:: DATA EXTRACT ::
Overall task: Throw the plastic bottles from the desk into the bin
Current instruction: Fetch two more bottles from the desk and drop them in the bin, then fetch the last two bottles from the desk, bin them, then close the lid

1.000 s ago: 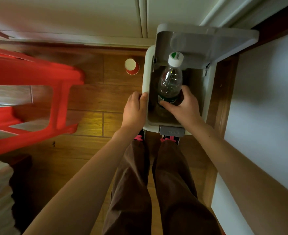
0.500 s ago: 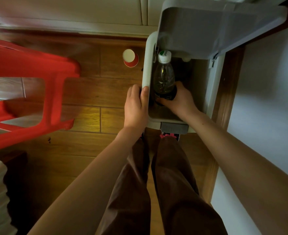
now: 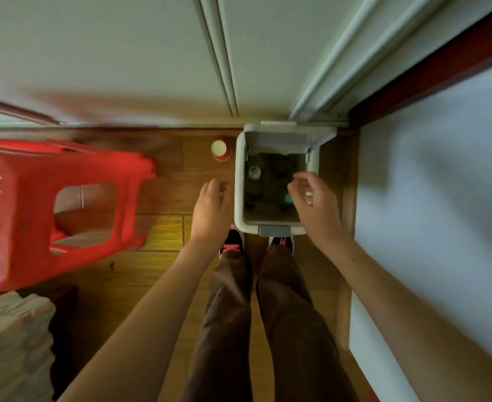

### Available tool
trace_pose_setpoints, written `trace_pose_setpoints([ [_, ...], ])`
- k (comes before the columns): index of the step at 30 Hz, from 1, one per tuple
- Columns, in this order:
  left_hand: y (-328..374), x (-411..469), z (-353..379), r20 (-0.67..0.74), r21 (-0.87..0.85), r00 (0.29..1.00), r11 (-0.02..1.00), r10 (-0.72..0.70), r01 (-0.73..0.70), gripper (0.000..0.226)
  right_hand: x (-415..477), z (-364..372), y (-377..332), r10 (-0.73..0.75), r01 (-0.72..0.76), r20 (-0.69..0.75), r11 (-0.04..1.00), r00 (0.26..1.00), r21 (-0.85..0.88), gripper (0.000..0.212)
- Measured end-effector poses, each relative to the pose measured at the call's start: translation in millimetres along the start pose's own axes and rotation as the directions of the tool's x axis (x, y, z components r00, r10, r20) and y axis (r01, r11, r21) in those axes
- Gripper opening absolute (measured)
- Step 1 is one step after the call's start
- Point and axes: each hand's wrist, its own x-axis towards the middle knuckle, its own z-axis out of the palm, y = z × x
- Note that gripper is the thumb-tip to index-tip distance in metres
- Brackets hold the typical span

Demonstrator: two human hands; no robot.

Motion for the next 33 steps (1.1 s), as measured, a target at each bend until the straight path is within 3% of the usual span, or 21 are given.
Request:
trace_pose_setpoints([
  [8, 182.9, -174.0, -174.5, 0.064, 0.113, 0.940, 0.933, 0.336, -0.341, 0.025, -164.1, -157.4, -190.1, -0.252, 0.237, -0.044, 0.947, 0.967, -0.219, 0.049],
  [14, 237.5, -271.0, -221.6, 0.083, 0.203, 0.886, 0.863, 0.456, -0.463, 0.027, -260.3, -220.0, -251.5, -0.391, 0.355, -0.018, 0.855, 0.920, -0.378, 0.057],
  [20, 219.5, -311.3, -223.0, 0.101, 0.167, 0.903, 0.888, 0.418, -0.429, 0.026, -307.2, -230.0, -224.4, -0.275, 0.250, -0.007, 0.883, 0.961, -0.397, 0.040],
  [25, 200.2, -317.0, -222.2, 0.131, 0.137, 0.947, 0.941, 0.294, -0.311, 0.028, -322.2, -222.1, -195.2, -0.147, 0.105, -0.106, 0.940, 0.983, -0.325, 0.041],
  [33, 255.0, -281.6, -242.7, 0.224, 0.104, 0.871, 0.877, 0.438, -0.468, 0.014, -345.3, -232.4, -219.6, -0.076, 0.016, -0.360, 0.985, 0.930, -0.169, 0.043],
])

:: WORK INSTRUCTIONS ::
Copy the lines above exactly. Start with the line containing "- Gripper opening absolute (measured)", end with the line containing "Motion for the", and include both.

:: COMPLETED TASK ::
- Gripper opening absolute (measured)
- Step 1 is one step after the call's start
- Point and axes: each hand's wrist, its own x-axis towards the middle knuckle, its own z-axis out of the palm, y = z × x
- Note that gripper is the thumb-tip to index-tip distance in metres
- Brackets hold the typical span

Demonstrator: two human hands; no robot.

Motion for the next 33 steps (1.1 s), as measured, a target at each bend until the straight path is within 3% of the usual span, or 21 are given.

Nothing further is needed for this exercise.